▶ What you should do
Give the number of lines in the records below that hold "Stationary"; nothing else is needed.

..............................

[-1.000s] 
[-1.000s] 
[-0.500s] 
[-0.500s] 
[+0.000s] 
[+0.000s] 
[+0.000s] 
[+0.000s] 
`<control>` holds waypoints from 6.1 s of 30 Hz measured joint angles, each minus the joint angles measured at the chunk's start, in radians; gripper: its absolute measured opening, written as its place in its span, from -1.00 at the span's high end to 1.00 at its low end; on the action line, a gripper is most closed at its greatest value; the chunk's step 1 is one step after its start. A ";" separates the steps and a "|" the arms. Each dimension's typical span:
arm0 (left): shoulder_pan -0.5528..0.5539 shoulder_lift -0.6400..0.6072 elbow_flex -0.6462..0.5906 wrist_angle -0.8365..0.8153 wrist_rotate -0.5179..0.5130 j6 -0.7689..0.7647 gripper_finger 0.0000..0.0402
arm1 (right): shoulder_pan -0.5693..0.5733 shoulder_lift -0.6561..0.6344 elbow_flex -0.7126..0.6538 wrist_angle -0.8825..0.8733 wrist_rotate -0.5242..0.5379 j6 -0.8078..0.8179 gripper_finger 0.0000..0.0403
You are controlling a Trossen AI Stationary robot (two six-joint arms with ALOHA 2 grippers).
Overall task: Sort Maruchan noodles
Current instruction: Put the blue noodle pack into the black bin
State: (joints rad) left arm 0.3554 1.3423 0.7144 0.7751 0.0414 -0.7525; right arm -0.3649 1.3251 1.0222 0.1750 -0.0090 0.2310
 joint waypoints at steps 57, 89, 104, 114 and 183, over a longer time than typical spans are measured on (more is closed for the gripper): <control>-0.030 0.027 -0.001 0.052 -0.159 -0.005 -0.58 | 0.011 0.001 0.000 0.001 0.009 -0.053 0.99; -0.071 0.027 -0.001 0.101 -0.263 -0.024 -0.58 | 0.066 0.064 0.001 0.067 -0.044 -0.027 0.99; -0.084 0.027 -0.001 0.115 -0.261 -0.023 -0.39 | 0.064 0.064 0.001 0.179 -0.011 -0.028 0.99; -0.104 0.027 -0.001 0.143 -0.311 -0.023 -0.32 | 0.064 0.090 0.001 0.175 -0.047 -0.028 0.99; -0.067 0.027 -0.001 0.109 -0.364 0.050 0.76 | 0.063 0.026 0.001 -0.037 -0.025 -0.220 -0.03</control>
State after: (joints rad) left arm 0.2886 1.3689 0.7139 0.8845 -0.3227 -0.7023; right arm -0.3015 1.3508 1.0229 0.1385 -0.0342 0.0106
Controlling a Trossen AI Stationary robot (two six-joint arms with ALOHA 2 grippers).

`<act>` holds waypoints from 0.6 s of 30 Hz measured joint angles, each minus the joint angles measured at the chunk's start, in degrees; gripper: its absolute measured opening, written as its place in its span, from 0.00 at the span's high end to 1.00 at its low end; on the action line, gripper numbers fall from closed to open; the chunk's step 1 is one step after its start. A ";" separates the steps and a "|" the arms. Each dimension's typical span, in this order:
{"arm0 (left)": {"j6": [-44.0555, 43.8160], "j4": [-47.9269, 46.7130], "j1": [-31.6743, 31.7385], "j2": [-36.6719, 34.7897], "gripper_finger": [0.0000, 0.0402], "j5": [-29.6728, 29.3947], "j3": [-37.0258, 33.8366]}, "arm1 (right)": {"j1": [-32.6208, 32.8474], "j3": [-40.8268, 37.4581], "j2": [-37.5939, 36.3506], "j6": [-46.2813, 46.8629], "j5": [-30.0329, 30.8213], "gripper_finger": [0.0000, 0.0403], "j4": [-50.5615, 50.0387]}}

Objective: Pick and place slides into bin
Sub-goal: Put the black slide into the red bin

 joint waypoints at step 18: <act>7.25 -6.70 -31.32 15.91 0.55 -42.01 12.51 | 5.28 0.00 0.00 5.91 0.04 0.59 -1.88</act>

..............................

▶ Completed exercise
2